The embryo transfer finally happened on February 17, and Nancy’s pregnancy test was positive just six days later.
“At this point, we all knew that this was supposed to happen,” Cambria says.
Nancy admits, though, that she had “many worries” about the pregnancy.
“My biggest fear was that I would lose the baby and blame myself for its death because I was so young,” she says.
So, Nancy told Cambria and Jeff to wait until Cambria was six months pregnant before sharing the news on social media.
“I’m also a private person, and Cambria has a huge following on Instagram,” she says. “I knew our lives would change, and I really wanted six months to think about what that would mean, pay attention, and figure out how to handle it gracefully.”
The pregnancy has been a “wonderful” time for everyone in the family.
Cambria says, “I go with her to all of her appointments, and it’s amazing to see how gracefully, beautifully, and confidently she acts; she shines.”
“Everywhere she goes, she shines so brightly that she doesn’t even have the pregnant glow.”
Cambria and Jeff make them dinner every week and offer to help clean up, even though she says, “There’s no way we can repay Nancy and Jason for this miracle.”
Also, the event has helped Nancy and her husband become closer.

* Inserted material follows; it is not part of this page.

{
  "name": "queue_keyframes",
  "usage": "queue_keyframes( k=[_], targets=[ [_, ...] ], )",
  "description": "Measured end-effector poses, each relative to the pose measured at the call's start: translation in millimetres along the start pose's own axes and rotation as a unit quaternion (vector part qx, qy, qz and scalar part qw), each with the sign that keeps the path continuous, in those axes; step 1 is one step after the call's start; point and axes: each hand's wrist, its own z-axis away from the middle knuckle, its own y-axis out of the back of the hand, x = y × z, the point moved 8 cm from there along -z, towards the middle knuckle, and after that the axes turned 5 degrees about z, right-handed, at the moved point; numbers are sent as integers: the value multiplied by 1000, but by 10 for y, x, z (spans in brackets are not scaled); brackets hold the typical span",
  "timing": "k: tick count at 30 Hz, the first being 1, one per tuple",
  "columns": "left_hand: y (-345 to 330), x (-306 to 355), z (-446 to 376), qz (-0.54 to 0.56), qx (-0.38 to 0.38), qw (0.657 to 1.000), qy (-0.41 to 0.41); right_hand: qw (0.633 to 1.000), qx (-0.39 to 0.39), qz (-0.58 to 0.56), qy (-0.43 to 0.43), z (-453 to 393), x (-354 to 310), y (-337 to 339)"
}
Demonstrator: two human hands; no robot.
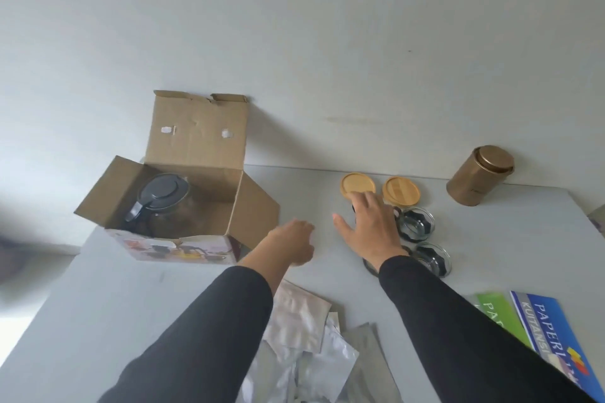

Jason, who is 59 years old, says, “We have certain habits.” Every night, I get to make mom dinner and rub her feet and legs while we watch The Great British Baking Show.
Nancy says, “I’ve never been so spoiled in all my life.”
Nancy plans to take three weeks off after her daughter is born and write a book about it.
She says, “I’ll talk about being away from the baby and the pain.” I know my son will get the baby, but I still expect to feel a little bit empty.
Even though Jason and Nancy have other grandchildren, they know that with Hannah they are in “uncharted territory.”
Jason hopes that we won’t be different with Hannah. “But we’ll always have that link—the fact that Nancy carried her for nine months—and the magic of the whole thing will always be special to us.”
Nancy says, “In my heart, I want all of my grandchildren to know that they are loved equally, and I would have done it for any of them.”